» BRIEF
Report how many lines of the data contain the string "camera". Add nothing.
━━ MATERIAL FOR THIS TASK ━━
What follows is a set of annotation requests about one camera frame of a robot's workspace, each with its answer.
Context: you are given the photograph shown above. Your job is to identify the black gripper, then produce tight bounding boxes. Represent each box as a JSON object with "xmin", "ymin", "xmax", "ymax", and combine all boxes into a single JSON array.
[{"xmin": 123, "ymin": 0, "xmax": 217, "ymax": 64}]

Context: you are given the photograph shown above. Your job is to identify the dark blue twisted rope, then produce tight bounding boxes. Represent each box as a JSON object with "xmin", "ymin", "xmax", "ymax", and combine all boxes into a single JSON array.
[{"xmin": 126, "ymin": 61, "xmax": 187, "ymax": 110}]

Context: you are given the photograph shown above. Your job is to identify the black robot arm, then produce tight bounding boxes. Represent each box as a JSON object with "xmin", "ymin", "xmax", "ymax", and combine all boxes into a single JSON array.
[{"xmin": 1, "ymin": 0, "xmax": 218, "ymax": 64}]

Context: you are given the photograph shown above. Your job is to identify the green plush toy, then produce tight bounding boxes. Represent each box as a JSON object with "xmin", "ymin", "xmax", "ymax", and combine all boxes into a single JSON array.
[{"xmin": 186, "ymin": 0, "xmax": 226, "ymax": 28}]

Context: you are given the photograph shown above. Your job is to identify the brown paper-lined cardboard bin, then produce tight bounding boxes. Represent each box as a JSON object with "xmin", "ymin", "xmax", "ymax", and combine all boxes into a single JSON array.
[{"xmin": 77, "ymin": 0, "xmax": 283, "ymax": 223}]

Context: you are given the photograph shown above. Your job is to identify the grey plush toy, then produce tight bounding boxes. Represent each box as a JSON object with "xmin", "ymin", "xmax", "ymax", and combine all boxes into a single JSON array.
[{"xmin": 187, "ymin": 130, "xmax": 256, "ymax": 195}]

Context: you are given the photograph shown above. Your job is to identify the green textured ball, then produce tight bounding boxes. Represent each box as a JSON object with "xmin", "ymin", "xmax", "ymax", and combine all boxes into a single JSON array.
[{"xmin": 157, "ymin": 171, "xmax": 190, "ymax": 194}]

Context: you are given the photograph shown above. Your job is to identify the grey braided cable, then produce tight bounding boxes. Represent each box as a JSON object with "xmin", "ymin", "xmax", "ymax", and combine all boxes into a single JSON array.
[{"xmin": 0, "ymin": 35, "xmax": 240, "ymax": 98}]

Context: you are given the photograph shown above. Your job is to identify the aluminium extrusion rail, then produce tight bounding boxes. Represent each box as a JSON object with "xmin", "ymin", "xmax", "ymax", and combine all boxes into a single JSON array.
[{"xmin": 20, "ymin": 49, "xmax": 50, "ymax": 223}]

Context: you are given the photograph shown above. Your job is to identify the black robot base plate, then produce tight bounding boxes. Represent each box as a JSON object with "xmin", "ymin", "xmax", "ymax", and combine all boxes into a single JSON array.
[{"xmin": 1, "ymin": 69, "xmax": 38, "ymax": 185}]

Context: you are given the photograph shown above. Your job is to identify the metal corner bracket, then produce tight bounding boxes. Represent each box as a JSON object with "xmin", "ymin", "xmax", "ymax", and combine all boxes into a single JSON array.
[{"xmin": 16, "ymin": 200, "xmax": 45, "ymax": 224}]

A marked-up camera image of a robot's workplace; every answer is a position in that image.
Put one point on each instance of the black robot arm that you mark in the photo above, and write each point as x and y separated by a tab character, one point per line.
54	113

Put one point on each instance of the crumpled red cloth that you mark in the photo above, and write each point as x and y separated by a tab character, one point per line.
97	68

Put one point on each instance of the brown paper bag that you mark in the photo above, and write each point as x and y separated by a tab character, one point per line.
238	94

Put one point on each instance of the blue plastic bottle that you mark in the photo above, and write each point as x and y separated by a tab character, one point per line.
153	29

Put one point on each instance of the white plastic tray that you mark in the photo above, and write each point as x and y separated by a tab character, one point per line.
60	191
━━━
» EXERCISE OUTPUT
2